Monday, September 21, 2009

More on networking

meansheets commented on one of my posts last week:

interesting moral what's worse? dropping your script on a successful writer you don't know at a party OR "cultivating" a relationship with a successful writer you don't know at a party and then dropping the script on him/her a few months/years down the road after you're "friends"? i think the second option could be even more manipulative than the first, depending on the intent.

I think you're reading a sinister intent in my advice that isn't there. Is it mainpulative to go to a singles bar hoping to meet someone for sex, striking up a conversation with an attractive person, getting to know them, going out on several dates, getting married and so on? Would you say that the marriage is based on a "manipulative" motive?

All I'm saying is that if you're in a social situation and you're presented with an opportunity to get better acquainted with someone who works in the business, take it! But have some social graces when you do it. I don't think anyone is tenacious enough to maintain a false veneer long enough to get to the point where asking a favor like reading a script. If that's really ALL you care about, the person you're attempting to "exploit" will see through this. If you're genuine, don't worry about being seen as manipulative. People can always tell when you're out to use them.

You're never going to get favors from people you don't know, and asking someone to read a script and give you notes can be an imposition. However, just to give an example of networking via blogging, if Carson over at Scriptshadow, or Amanda the Aspiring TV Writer, or Scott over at Go Into The Story were ever to ask me if I'd look at their latest spec and give notes, I'd only be too happy to do it. (Not that I think any of them ever would, and I'm sure that they have plenty of people to read their material.) Why? Because I respect them as fellow bloggers, and from reading their own writing I can tell they'd have some insight into how to make my own scripts better if I were to reciprocate with my specs. Beyond that, they've all been pretty complimentary of the blog and in the cases of Scott and Amanda, even did me a great favor in the early days of this blog by promoting some of my content. They certainly helped me draw new readers to the blog and I've learned a lot from their blogs. .
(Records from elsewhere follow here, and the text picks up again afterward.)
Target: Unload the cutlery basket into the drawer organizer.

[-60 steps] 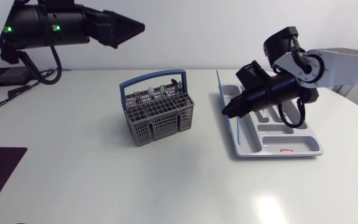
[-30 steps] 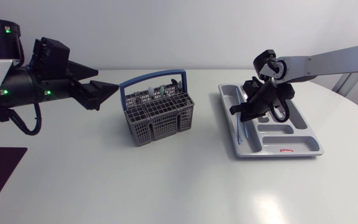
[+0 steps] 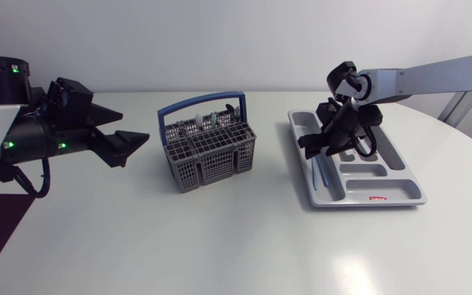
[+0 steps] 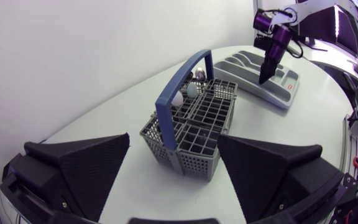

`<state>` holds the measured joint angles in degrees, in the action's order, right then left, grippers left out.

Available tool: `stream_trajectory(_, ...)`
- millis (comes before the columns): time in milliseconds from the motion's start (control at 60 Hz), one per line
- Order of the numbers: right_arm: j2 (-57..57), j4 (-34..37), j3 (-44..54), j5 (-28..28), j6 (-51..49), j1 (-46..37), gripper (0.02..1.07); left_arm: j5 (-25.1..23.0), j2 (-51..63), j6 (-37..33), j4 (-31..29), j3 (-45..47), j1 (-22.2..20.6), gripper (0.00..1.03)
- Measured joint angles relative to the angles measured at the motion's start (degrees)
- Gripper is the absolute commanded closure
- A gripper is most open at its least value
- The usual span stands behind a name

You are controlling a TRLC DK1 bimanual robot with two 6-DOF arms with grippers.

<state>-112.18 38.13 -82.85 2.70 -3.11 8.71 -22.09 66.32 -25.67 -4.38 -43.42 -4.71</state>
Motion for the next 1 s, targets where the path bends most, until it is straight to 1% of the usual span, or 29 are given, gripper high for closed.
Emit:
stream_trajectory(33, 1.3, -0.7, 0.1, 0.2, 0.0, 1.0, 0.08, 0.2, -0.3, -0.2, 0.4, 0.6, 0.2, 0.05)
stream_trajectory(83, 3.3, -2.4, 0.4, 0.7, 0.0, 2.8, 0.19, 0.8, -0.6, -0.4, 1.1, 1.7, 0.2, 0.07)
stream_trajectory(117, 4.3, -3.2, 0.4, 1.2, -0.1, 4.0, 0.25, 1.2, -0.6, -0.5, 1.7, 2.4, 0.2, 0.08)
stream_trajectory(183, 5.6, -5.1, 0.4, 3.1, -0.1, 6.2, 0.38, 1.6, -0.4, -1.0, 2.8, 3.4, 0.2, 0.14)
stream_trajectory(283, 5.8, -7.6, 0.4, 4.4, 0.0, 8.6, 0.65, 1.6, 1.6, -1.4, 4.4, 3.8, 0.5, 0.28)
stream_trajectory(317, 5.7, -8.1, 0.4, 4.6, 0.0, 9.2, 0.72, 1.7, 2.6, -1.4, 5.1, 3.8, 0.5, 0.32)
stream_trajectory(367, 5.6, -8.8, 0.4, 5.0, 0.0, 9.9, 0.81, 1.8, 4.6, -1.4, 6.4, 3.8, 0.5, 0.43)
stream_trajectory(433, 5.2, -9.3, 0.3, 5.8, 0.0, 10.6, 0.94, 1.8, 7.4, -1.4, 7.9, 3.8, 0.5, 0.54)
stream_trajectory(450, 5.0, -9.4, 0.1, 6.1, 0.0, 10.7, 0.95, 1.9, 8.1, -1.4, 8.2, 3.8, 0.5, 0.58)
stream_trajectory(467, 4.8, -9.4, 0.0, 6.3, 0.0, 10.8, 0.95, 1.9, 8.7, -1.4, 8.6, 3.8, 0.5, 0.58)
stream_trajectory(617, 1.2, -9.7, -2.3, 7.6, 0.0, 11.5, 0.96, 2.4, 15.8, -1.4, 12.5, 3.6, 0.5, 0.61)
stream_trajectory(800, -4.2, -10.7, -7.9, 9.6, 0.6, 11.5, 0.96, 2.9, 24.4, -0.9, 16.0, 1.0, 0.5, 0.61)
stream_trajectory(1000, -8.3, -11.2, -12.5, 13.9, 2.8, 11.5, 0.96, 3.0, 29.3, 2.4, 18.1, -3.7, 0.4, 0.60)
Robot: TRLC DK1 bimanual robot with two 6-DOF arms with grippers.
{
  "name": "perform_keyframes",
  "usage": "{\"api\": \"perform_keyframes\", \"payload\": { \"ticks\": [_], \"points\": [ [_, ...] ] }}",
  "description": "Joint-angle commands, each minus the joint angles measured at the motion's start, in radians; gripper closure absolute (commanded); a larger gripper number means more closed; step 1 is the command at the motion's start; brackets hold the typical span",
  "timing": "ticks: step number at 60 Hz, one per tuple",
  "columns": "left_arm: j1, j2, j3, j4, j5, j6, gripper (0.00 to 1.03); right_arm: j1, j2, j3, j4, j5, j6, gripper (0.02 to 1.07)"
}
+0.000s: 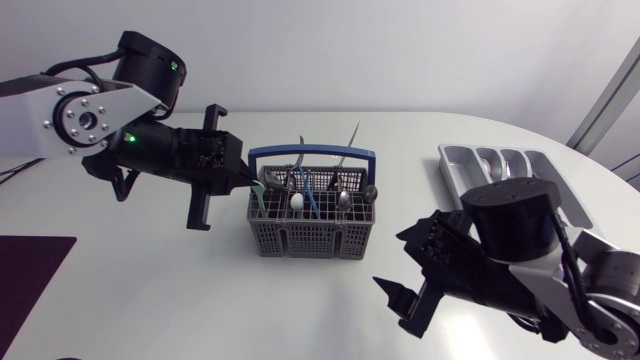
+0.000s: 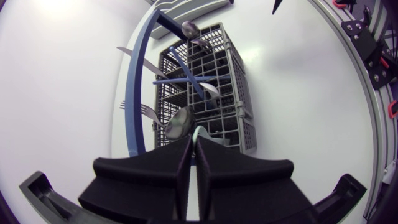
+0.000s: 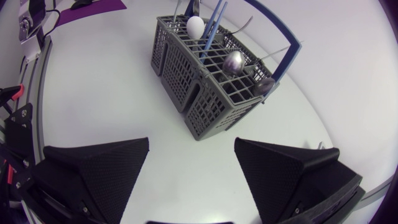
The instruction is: Sort the cutlery from the basket into the organizer compartments.
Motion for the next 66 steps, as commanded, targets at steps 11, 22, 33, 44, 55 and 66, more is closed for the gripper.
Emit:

And these are people I haven't even met! So the next time you're out at karaoke night and find yourself in conversation with an agent's assistant, take advantage of it

Now, a lot of people on the outside are heard to whine about how "it's all nepotism. You have to know somebody to get anywhere in this town." Most of the time, the people you hear using this aren't talented enough to sell a script if they were Steven Spielberg's son and protegee. It's their excuse for why someone hasn't yet recognised the "brilliance" in their latest spec about a killer Scarecrow.

However there is a little bit of truth to this in the sense that people on the inside can be of help to you. They're the first ones to hear about job vacancies at their companies. They can pass on that resume along with a personal recommendation. That friend who's a junior development exec at New Line might hear what the brain trusts over there are looking for in terms of projects and know that you just wrote a spec that fits what they're looking for to a T.

Networking helps build careers. Meeting people can help you in the long run and it's no different than going to a freshman mixer your first week of college and getting to know other people.


  1. Networking is key. In life and especially in the film industry. And don't writers tend to be more introverts?

    There's a time and place for everything. Springing a script on someone you just met might seem too aggressive and desperate, comparable to an ex-wrestler trying to auction his self-proclaimed amazing script on ebay. But if the time is right, I say go for it.

    From all the recent topics about writers approaching people with their scripts, I have to wonder what the level of class this is done at. I know plenty people who struggle big time with social monitoring, and just observing the hollywood nightlife I can only imagine those same individuals are the ones pushing their scripts.

    "Nice ufc t-shirt... Are you afflicted sir?"

  2. You know, most of my networking opportunities have come from surprising places. The people I thought would be a big help have just been friends and not really ever a connection, but every now and then someone I've just considered a friend or an online acquaintance will email me and ask if they can pass my script on to somebody.

    So I think the best bet is definitely to make friends with people and not worry too much about connections. You never know where the connections can come from, but you have a choice about who you keep as friends.

  3. You know, that's one of the greatest things about having a blog is that you can use it to get to know other people or establish a relationship with people in a way that allows people to really get to know you. When people meet you, even if you just have a 10 minute conversation before they ask you for a favor, you already have had the time to make a judgement on whether they're someone you want to help out.

    I think blogs also give an opportunity for the less social of us to be able to reach out, make contacts, and interact but at a level we're comfortable with. Lord knows I've made plenty of contacts online, be it from my site or Facebook.

  4. My guess is that even if you could wrangle a script read out of a total stranger, even if that person was successful their feedback would be total crap. A few pleasantries, an "I Noticed" statement and some motivational slap on the ass to send you bothering somebody else.

    I'm curious though, Mr. O'Bitterstein. As somebody who reads for a living, how often do you run into this problem when people IRL find out what you do?